:: DATA LISTING ::
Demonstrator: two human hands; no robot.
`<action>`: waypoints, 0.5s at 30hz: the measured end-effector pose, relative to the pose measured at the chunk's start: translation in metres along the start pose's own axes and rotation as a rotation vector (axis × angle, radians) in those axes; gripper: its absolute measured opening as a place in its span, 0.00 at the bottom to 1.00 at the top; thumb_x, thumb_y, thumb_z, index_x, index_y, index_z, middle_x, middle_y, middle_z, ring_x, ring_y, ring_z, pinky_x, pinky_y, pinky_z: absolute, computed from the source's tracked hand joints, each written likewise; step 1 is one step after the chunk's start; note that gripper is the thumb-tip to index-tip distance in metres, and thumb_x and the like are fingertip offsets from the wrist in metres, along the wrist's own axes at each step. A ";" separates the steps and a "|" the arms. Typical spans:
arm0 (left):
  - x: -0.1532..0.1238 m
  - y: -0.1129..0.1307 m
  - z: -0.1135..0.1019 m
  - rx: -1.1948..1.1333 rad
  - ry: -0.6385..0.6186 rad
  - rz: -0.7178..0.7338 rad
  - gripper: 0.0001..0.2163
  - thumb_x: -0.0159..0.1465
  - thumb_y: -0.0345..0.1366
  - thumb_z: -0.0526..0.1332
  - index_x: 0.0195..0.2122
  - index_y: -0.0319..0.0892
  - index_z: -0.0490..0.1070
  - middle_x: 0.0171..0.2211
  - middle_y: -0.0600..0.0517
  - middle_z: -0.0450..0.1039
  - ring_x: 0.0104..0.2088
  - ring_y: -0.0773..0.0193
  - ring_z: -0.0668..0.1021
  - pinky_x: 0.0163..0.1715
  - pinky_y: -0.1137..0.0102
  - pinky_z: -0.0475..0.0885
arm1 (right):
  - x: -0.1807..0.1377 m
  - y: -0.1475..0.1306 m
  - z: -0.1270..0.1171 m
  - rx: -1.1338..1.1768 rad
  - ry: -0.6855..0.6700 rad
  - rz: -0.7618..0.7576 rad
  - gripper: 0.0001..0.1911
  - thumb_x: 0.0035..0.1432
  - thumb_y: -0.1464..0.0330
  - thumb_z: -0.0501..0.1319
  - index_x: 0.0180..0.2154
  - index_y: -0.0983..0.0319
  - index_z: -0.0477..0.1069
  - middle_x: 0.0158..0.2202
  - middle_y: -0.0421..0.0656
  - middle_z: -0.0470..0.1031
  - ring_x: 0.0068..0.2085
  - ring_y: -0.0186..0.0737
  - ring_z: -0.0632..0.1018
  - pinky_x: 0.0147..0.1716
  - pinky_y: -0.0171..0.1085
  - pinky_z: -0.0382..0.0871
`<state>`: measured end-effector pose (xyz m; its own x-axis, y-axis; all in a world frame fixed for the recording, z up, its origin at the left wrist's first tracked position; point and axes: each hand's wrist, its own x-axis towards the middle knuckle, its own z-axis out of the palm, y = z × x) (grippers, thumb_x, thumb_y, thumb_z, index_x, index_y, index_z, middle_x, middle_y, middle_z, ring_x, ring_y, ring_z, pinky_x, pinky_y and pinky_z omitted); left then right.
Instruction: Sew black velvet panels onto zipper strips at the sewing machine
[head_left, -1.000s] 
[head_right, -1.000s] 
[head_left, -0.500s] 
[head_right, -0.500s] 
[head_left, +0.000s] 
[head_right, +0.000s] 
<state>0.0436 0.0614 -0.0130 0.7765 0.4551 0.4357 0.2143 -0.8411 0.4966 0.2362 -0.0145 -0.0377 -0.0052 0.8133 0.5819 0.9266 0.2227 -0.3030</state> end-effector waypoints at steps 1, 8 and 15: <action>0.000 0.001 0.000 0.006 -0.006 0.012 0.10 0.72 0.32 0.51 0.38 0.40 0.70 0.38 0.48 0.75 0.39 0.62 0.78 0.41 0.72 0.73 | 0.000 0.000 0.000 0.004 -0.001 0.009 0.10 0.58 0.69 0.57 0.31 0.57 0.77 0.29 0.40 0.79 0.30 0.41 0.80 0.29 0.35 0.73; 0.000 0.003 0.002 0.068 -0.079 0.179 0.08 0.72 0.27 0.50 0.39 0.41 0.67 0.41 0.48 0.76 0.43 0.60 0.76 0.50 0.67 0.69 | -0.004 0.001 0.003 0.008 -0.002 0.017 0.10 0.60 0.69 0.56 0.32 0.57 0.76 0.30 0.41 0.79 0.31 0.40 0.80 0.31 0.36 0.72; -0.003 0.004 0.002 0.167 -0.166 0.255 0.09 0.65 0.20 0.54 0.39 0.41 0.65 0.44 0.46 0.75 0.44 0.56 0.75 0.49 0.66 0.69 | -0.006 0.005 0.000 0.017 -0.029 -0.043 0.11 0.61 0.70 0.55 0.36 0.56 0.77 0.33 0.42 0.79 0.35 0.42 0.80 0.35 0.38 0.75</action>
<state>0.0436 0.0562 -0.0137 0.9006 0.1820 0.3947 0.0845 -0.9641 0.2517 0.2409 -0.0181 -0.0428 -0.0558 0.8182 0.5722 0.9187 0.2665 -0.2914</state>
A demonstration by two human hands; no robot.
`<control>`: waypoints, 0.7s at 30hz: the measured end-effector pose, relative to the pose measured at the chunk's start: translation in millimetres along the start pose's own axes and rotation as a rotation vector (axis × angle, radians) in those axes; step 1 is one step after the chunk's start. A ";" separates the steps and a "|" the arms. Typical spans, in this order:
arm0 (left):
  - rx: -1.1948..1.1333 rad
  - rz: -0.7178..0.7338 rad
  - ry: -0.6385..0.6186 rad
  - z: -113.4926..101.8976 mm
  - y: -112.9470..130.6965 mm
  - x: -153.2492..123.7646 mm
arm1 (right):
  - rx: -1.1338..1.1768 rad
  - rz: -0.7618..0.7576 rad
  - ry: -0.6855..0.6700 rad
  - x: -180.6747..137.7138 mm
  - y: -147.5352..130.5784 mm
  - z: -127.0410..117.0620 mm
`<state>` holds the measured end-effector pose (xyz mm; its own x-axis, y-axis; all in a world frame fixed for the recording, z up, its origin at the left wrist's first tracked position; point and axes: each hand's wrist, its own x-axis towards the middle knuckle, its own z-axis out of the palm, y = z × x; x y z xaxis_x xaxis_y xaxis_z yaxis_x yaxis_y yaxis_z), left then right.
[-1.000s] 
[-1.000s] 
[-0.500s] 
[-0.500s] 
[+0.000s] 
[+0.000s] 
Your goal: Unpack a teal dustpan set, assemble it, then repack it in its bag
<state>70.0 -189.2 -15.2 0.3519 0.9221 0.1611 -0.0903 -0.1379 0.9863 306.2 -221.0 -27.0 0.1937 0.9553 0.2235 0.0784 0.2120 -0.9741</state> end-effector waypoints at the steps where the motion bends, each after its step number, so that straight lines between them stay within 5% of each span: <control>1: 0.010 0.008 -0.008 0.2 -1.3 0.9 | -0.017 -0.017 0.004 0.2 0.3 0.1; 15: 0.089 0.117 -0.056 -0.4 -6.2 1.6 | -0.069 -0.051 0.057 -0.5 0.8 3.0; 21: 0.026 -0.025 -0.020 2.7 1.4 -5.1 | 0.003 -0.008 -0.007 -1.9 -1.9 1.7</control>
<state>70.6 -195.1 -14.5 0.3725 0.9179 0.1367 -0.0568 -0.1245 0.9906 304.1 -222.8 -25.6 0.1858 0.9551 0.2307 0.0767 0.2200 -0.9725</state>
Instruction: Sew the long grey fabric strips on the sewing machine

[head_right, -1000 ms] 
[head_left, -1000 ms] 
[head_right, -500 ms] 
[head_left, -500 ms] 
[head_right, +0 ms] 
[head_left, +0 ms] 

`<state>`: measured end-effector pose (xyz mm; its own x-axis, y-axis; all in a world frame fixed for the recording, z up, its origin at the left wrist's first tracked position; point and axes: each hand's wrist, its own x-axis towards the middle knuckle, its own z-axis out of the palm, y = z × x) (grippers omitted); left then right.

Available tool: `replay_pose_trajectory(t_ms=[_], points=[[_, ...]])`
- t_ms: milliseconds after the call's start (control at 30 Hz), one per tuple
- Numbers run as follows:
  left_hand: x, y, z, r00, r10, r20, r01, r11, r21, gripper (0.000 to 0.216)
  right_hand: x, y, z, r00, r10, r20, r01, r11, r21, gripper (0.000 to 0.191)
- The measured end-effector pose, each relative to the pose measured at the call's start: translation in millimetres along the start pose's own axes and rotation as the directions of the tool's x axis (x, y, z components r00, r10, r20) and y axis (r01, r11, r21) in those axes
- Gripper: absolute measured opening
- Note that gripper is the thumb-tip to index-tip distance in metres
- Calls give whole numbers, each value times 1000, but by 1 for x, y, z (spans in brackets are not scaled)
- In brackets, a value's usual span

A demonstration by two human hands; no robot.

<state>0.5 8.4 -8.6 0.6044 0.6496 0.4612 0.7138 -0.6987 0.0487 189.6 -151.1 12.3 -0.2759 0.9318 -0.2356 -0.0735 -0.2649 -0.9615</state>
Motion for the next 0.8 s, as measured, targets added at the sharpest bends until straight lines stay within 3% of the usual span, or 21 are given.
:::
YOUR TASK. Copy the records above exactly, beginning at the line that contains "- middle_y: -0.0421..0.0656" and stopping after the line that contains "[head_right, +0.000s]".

RESPONSE AREA.
  - middle_y: -0.0421..0.0656
  - middle_z: -0.0470..0.1031
  - ring_x: 0.0068..0.2085
  - ring_y: -0.0186..0.0737
  - ring_z: -0.0632..0.1018
  - pinky_x: 0.0147..0.1716
  - pinky_y: -0.0171..0.1085
  - pinky_z: -0.0382..0.0871
`<state>`: measured end-effector pose (xyz m; its own x-axis, y-axis; all in a world frame fixed for the recording, z up, its origin at the left wrist's first tracked position; point and axes: each hand's wrist, its own x-axis towards the middle knuckle, its own z-axis out of the palm, y = z × x) (grippers, thumb_x, thumb_y, thumb_z, index_x, index_y, index_z, middle_x, middle_y, middle_z, ring_x, ring_y, ring_z, pinky_x, pinky_y and pinky_z omitted); left then right.
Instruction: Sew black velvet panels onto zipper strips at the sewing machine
[head_left, -1.000s] 
[head_right, -1.000s] 
[head_left, -0.500s] 
[head_right, -0.500s] 
[head_left, +0.000s] 
[head_right, +0.000s] 

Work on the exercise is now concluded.